TASK DATA Start Marker

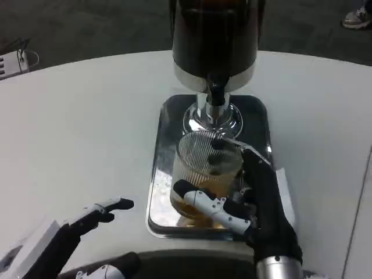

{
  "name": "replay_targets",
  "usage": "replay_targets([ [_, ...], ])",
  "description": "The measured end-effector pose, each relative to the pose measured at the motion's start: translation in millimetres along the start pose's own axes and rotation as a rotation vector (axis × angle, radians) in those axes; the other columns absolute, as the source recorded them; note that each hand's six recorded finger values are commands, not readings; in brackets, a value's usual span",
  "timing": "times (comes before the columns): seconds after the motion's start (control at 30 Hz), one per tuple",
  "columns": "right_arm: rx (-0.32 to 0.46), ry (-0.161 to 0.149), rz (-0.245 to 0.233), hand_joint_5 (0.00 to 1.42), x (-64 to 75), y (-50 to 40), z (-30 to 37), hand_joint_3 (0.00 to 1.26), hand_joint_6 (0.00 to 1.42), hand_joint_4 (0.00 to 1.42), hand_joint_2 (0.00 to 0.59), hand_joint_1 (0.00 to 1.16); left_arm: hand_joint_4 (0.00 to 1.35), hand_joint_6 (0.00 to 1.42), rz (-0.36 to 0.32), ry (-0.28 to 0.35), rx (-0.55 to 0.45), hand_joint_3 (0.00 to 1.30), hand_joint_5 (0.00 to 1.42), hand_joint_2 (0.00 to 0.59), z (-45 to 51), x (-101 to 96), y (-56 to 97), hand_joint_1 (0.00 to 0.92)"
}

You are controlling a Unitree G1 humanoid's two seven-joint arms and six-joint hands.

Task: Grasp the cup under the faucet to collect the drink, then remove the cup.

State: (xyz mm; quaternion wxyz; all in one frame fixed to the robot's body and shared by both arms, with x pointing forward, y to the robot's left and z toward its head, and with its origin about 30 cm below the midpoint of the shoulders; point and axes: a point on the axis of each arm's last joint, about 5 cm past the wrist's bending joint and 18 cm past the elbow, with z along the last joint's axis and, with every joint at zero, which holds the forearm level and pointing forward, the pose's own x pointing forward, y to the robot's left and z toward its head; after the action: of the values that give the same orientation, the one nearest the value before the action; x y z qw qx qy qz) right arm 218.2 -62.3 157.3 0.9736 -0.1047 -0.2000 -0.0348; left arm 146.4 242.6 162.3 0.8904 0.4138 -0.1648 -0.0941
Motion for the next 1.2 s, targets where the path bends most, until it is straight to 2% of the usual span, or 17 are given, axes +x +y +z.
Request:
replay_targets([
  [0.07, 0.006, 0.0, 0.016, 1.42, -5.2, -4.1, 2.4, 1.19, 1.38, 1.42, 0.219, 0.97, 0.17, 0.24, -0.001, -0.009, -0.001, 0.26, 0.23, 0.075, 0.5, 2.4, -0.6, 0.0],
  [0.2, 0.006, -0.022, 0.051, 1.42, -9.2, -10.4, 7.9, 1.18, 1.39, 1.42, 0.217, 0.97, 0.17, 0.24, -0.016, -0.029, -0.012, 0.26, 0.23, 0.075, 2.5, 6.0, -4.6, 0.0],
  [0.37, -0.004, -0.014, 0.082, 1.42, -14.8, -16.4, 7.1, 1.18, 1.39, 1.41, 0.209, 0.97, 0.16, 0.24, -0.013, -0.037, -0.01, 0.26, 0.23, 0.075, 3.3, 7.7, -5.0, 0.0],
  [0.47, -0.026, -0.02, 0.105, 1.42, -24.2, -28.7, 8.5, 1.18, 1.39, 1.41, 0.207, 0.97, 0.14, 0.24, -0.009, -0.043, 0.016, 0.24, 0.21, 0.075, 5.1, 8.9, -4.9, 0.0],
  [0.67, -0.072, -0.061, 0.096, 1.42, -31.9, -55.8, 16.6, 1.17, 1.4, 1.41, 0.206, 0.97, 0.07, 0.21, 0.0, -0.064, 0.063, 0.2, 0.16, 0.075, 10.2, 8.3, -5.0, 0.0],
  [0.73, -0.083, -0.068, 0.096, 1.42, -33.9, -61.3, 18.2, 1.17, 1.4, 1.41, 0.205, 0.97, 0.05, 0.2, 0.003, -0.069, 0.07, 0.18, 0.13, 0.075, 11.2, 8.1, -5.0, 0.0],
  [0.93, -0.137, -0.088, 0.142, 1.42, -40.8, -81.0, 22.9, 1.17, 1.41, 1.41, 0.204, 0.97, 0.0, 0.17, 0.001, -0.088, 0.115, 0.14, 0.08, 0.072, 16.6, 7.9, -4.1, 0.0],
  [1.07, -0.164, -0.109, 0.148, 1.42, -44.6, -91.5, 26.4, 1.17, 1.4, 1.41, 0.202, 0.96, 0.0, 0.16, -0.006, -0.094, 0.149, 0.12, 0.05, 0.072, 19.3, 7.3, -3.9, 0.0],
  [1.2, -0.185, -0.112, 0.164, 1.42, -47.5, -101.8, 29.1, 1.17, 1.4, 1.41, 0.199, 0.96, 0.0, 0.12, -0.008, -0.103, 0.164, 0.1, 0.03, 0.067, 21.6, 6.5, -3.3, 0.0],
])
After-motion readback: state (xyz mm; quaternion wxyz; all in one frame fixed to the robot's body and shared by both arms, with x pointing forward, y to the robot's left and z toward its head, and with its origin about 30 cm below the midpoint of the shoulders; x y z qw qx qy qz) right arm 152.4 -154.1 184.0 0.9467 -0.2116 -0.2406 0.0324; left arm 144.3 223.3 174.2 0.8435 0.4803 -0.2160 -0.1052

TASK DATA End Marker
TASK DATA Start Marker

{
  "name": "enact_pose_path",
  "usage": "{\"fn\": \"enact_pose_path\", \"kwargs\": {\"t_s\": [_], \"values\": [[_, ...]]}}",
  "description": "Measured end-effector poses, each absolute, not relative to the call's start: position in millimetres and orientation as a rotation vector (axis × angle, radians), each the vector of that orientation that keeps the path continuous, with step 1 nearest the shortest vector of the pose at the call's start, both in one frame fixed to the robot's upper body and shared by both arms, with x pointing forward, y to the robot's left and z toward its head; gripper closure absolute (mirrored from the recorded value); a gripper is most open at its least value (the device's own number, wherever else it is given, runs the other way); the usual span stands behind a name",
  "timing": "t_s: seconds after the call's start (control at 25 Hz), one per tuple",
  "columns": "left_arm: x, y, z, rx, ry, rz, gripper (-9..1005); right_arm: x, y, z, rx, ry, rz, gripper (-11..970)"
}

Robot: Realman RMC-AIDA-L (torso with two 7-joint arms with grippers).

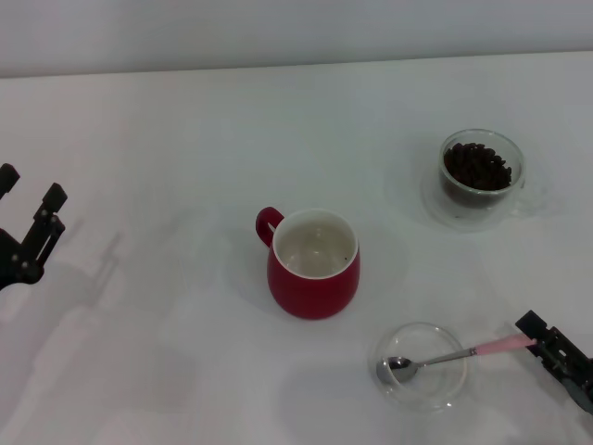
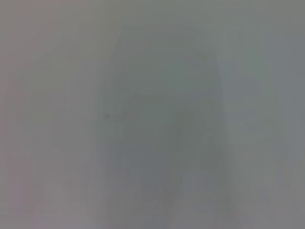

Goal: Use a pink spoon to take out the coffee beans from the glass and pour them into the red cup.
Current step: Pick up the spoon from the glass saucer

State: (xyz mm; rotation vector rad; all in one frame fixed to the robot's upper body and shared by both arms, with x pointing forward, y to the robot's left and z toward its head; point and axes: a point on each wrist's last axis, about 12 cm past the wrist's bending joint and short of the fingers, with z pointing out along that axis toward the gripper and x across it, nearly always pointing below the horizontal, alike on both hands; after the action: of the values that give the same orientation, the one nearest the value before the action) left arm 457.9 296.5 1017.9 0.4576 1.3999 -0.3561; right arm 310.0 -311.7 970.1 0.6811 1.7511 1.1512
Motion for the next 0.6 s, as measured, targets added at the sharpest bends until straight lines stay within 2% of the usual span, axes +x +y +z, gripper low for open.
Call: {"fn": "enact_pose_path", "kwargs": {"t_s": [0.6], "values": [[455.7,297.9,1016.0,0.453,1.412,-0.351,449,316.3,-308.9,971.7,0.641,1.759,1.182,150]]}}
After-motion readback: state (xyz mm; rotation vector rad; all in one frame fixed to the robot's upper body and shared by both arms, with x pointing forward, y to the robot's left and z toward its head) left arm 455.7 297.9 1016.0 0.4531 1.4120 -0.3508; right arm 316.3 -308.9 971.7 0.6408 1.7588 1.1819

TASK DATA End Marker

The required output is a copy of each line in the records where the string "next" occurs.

== TASK RESPONSE ==
Motion for the next 1.2 s, targets where the path bends most, until it is straight to 2% of the usual span, or 17 are given, axes +x +y +z.
Motion for the next 0.6 s, as measured, targets added at the sharpest bends until straight lines stay within 2% of the usual span, axes +x +y +z, gripper low for open.

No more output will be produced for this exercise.